Required action: Retype, word for word, every line from the one holding "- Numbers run" through the one holding "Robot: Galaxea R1" in the entries below, both included, and only those lines.
____________
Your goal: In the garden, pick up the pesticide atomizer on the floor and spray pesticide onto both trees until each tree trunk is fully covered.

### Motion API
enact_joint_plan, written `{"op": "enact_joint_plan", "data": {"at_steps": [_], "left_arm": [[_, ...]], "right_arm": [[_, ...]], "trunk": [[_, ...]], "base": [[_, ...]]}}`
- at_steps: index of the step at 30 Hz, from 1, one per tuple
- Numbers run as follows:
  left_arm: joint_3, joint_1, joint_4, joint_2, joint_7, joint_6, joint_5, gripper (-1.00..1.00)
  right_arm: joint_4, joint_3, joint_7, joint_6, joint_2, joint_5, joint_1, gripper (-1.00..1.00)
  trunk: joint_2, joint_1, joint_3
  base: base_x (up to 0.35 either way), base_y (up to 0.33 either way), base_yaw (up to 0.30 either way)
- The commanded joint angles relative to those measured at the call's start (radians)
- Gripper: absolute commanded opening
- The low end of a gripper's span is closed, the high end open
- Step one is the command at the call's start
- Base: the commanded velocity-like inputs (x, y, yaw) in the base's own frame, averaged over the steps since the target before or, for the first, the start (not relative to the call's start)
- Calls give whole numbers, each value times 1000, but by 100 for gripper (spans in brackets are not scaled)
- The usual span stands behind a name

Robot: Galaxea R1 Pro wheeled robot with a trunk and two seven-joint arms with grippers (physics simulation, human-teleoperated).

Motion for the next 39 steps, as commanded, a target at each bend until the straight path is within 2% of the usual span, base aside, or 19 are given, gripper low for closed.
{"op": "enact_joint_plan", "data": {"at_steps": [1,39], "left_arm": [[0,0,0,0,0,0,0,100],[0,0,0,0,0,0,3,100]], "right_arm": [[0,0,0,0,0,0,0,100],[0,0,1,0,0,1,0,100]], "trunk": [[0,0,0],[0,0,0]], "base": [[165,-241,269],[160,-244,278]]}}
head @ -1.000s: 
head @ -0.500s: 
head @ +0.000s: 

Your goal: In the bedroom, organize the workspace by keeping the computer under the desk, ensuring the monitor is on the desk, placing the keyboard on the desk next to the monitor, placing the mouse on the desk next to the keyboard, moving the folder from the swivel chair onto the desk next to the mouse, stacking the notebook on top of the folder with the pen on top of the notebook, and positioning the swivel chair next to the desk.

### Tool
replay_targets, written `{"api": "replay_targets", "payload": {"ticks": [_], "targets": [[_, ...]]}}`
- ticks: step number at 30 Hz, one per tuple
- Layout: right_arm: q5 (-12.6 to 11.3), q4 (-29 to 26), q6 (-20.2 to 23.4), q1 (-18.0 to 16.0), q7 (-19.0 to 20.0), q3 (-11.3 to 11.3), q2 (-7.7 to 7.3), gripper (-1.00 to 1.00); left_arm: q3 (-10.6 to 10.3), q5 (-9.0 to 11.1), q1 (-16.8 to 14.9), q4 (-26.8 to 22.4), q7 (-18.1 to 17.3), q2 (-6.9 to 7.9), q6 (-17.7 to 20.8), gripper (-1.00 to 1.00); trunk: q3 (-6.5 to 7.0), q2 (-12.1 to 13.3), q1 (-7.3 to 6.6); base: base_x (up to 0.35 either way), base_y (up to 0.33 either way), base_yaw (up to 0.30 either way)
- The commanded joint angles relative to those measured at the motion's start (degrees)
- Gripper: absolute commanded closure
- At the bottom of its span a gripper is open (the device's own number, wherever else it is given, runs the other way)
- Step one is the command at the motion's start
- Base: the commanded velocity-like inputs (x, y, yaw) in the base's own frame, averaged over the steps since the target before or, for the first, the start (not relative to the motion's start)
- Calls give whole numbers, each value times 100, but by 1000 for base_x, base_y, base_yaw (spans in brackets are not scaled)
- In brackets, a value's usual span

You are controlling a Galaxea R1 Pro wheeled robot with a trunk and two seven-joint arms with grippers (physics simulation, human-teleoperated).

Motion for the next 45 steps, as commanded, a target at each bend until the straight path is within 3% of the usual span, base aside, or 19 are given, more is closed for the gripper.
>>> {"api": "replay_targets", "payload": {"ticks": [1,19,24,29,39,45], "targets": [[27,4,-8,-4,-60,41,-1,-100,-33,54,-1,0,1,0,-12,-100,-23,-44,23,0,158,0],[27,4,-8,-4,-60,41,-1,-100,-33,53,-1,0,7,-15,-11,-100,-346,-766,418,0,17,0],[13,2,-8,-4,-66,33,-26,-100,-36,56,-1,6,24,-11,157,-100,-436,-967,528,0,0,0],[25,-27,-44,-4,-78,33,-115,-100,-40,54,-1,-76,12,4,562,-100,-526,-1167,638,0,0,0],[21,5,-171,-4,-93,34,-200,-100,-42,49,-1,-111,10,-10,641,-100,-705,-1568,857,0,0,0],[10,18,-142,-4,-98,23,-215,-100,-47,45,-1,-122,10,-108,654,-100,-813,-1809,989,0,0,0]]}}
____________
Answer to this exercise:
- Numbers run as follows:
  left_arm: joint_3, joint_1, joint_4, joint_2, joint_7, joint_6, joint_5, gripper (-1.00..1.00)
  right_arm: joint_4, joint_3, joint_7, joint_6, joint_2, joint_5, joint_1, gripper (-1.00..1.00)
  trunk: joint_2, joint_1, joint_3
  base: base_x (up to 0.35 either way), base_y (up to 0.33 either way), base_yaw (up to 0.30 either way)
- The commanded joint angles relative to those measured at the call's start (radians)
- Gripper: absolute commanded opening
- The low end of a gripper's span is closed, the high end open
- Step one is the command at the call's start
- Base: the commanded velocity-like inputs (x, y, yaw) in the base's own frame, averaged over the steps since the target before or, for the first, the start (not relative to the call's start)
- Calls give whole numbers, each value times 1000, but by 100 for gripper (spans in brackets are not scaled)
- The usual span stands behind a name

Robot: Galaxea R1 Pro wheeled robot with a trunk and two seven-joint arms with grippers (physics simulation, human-teleoperated).

With this, the exercise is complete.